Task statement » With the pictures set aside, reproduce each entry precisely as it reads.

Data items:
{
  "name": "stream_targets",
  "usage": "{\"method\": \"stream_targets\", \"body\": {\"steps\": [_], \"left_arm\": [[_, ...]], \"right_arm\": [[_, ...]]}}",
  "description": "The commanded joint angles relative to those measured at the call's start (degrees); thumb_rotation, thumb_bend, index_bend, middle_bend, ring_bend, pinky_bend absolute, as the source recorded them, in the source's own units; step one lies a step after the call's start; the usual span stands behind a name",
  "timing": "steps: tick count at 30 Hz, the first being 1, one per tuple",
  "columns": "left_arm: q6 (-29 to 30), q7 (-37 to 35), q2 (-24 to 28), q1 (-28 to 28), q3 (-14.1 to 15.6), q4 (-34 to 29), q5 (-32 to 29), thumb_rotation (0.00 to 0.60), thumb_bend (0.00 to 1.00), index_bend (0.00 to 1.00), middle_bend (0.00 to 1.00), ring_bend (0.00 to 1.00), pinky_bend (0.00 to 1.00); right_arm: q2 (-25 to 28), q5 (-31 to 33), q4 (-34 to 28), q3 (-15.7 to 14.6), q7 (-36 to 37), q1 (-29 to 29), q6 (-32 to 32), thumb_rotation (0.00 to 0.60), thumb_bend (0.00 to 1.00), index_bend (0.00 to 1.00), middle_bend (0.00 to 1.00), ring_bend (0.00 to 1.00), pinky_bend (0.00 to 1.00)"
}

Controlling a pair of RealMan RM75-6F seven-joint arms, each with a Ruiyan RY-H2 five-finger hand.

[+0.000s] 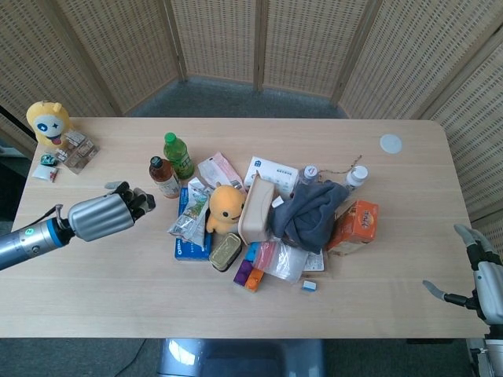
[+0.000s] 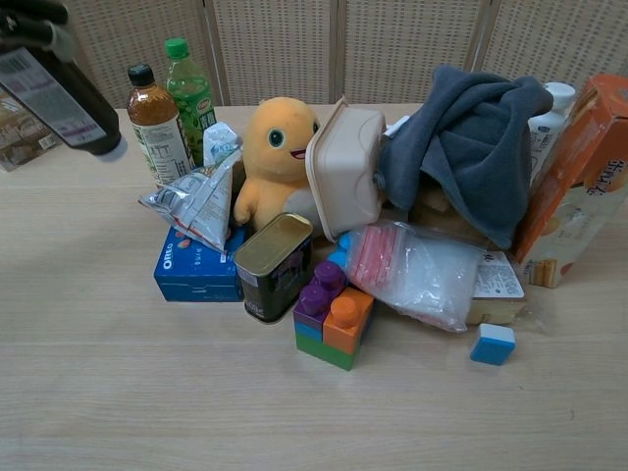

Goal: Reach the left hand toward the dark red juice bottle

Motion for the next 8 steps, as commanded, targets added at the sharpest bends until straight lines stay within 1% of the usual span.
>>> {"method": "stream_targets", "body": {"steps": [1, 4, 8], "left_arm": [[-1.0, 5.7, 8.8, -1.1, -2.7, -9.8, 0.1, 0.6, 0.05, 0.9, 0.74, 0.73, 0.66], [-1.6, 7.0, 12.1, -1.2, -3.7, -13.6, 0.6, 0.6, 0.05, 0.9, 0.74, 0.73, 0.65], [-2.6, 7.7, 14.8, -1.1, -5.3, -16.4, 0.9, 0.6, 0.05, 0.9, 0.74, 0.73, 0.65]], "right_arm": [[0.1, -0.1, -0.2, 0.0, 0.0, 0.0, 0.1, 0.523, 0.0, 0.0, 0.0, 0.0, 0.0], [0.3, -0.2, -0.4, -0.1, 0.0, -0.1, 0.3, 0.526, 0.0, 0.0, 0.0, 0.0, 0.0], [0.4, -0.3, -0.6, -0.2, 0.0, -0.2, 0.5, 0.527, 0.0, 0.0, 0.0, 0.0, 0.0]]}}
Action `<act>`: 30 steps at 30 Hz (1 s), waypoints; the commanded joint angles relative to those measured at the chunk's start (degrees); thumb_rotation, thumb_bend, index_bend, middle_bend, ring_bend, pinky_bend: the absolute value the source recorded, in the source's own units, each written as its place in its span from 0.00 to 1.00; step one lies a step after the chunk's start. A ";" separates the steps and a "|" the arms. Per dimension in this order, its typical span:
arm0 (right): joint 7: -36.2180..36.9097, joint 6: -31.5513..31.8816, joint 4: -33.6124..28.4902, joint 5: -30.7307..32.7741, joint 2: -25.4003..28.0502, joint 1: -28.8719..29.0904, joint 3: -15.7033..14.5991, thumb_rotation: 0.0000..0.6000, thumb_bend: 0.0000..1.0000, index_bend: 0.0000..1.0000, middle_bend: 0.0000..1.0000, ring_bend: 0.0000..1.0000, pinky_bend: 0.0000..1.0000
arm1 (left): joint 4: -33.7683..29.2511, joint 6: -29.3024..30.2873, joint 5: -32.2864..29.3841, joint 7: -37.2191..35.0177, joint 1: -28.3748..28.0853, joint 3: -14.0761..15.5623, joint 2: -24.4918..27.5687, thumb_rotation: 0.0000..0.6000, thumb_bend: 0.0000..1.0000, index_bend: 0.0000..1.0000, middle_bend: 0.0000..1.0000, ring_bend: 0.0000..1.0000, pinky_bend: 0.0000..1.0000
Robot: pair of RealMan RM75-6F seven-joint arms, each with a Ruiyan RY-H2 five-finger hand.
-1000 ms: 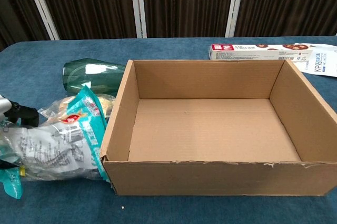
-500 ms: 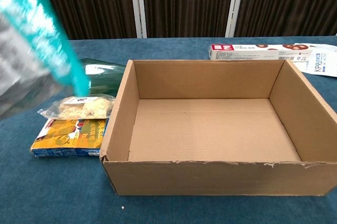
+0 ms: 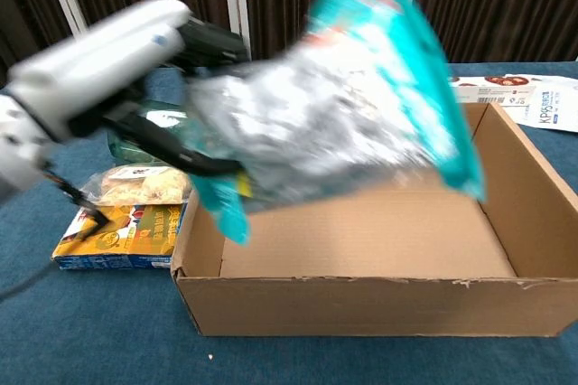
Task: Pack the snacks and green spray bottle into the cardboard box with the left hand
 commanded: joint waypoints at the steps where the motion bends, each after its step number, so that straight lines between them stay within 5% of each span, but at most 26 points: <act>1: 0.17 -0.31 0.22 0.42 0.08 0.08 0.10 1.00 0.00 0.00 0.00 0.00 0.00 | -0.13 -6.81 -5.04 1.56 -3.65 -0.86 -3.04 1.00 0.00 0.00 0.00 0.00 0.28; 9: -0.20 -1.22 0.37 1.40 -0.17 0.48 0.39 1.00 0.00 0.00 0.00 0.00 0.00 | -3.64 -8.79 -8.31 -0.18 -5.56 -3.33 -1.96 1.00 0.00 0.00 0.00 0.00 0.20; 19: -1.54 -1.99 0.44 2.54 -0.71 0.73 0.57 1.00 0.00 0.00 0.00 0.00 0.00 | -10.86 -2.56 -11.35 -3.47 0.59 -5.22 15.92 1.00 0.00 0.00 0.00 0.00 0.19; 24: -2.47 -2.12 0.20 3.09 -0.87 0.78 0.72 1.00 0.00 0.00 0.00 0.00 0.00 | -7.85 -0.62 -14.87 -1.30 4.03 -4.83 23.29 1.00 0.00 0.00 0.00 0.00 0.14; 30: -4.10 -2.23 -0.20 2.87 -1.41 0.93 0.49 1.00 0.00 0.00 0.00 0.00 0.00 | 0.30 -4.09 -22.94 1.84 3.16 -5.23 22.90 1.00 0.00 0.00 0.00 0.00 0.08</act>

The completed task »
{
  "name": "stream_targets",
  "usage": "{\"method\": \"stream_targets\", \"body\": {\"steps\": [_], \"left_arm\": [[_, ...]], \"right_arm\": [[_, ...]]}}",
  "description": "The commanded joint angles relative to those measured at the call's start (degrees); thumb_rotation, thumb_bend, index_bend, middle_bend, ring_bend, pinky_bend absolute, as the source recorded them, in the source's own units; step one lies a step after the call's start; the usual span stands behind a name",
  "timing": "steps: tick count at 30 Hz, the first being 1, one per tuple",
  "columns": "left_arm: q6 (-29 to 30), q7 (-37 to 35), q2 (-24 to 28), q1 (-28 to 28), q3 (-14.1 to 15.6), q4 (-34 to 29), q5 (-32 to 29), thumb_rotation (0.00 to 0.60), thumb_bend (0.00 to 1.00), index_bend (0.00 to 1.00), middle_bend (0.00 to 1.00), ring_bend (0.00 to 1.00), pinky_bend (0.00 to 1.00); right_arm: q2 (-25 to 28), q5 (-31 to 33), q4 (-34 to 28), q3 (-15.7 to 14.6), q7 (-36 to 37), q1 (-29 to 29), q6 (-32 to 32), thumb_rotation (0.00 to 0.60), thumb_bend (0.00 to 1.00), index_bend (0.00 to 1.00), middle_bend (0.00 to 1.00), ring_bend (0.00 to 1.00), pinky_bend (0.00 to 1.00)"
}

Controlling a pair of RealMan RM75-6F seven-joint arms, each with a Ruiyan RY-H2 five-finger hand.

[+0.000s] 
[+0.000s] 

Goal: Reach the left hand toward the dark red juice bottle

Motion for the next 8 steps, as commanded, targets added at the sharpest bends until straight lines stay within 1% of the usual span.
>>> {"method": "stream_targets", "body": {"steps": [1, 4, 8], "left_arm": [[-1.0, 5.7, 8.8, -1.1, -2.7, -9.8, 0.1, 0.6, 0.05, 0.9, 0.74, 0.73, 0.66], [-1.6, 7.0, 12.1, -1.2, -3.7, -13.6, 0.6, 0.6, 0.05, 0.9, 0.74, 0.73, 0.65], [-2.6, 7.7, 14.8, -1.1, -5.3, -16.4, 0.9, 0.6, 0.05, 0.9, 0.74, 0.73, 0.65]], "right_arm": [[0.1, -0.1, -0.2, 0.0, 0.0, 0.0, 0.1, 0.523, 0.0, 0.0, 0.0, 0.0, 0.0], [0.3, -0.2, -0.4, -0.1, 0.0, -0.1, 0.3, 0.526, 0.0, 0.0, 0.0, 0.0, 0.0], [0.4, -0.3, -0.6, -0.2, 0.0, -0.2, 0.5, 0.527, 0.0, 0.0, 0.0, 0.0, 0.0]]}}
Action `<act>`: 30 steps at 30 Hz (1 s), waypoints; the commanded joint angles relative to those measured at the chunk's start (degrees); thumb_rotation, thumb_bend, index_bend, middle_bend, ring_bend, pinky_bend: the absolute value the source recorded, in the source's own units, each written as its place in its span from 0.00 to 1.00; step one lies a step after the chunk's start. A ";" separates the steps and a "|" the arms. Per dimension in this order, its typical span:
arm0 (right): joint 7: -36.2180..36.9097, joint 6: -31.5513..31.8816, joint 4: -33.6124..28.4902, joint 5: -30.7307..32.7741, joint 2: -25.4003..28.0502, joint 1: -28.8719..29.0904, joint 3: -15.7033..14.5991, thumb_rotation: 0.0000..0.6000, thumb_bend: 0.0000..1.0000, index_bend: 0.0000..1.0000, middle_bend: 0.0000..1.0000, ring_bend: 0.0000..1.0000, pinky_bend: 0.0000..1.0000
arm1 (left): joint 4: -33.7683..29.2511, joint 6: -29.3024..30.2873, joint 5: -32.2864..29.3841, joint 7: -37.2191..35.0177, joint 1: -28.3748..28.0853, joint 3: -14.0761..15.5623, joint 2: -24.4918..27.5687, thumb_rotation: 0.0000..0.6000, thumb_bend: 0.0000..1.0000, index_bend: 0.0000..1.0000, middle_bend: 0.0000..1.0000, ring_bend: 0.0000..1.0000, pinky_bend: 0.0000..1.0000
Robot: pair of RealMan RM75-6F seven-joint arms, each with a Ruiyan RY-H2 five-finger hand.
-1000 ms: 
-500 ms: 
+0 ms: 
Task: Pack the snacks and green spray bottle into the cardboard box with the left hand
 commanded: joint waypoints at the steps where the motion bends, each after its step number, so that straight lines between them stay within 5% of each span, but at most 26 points: <act>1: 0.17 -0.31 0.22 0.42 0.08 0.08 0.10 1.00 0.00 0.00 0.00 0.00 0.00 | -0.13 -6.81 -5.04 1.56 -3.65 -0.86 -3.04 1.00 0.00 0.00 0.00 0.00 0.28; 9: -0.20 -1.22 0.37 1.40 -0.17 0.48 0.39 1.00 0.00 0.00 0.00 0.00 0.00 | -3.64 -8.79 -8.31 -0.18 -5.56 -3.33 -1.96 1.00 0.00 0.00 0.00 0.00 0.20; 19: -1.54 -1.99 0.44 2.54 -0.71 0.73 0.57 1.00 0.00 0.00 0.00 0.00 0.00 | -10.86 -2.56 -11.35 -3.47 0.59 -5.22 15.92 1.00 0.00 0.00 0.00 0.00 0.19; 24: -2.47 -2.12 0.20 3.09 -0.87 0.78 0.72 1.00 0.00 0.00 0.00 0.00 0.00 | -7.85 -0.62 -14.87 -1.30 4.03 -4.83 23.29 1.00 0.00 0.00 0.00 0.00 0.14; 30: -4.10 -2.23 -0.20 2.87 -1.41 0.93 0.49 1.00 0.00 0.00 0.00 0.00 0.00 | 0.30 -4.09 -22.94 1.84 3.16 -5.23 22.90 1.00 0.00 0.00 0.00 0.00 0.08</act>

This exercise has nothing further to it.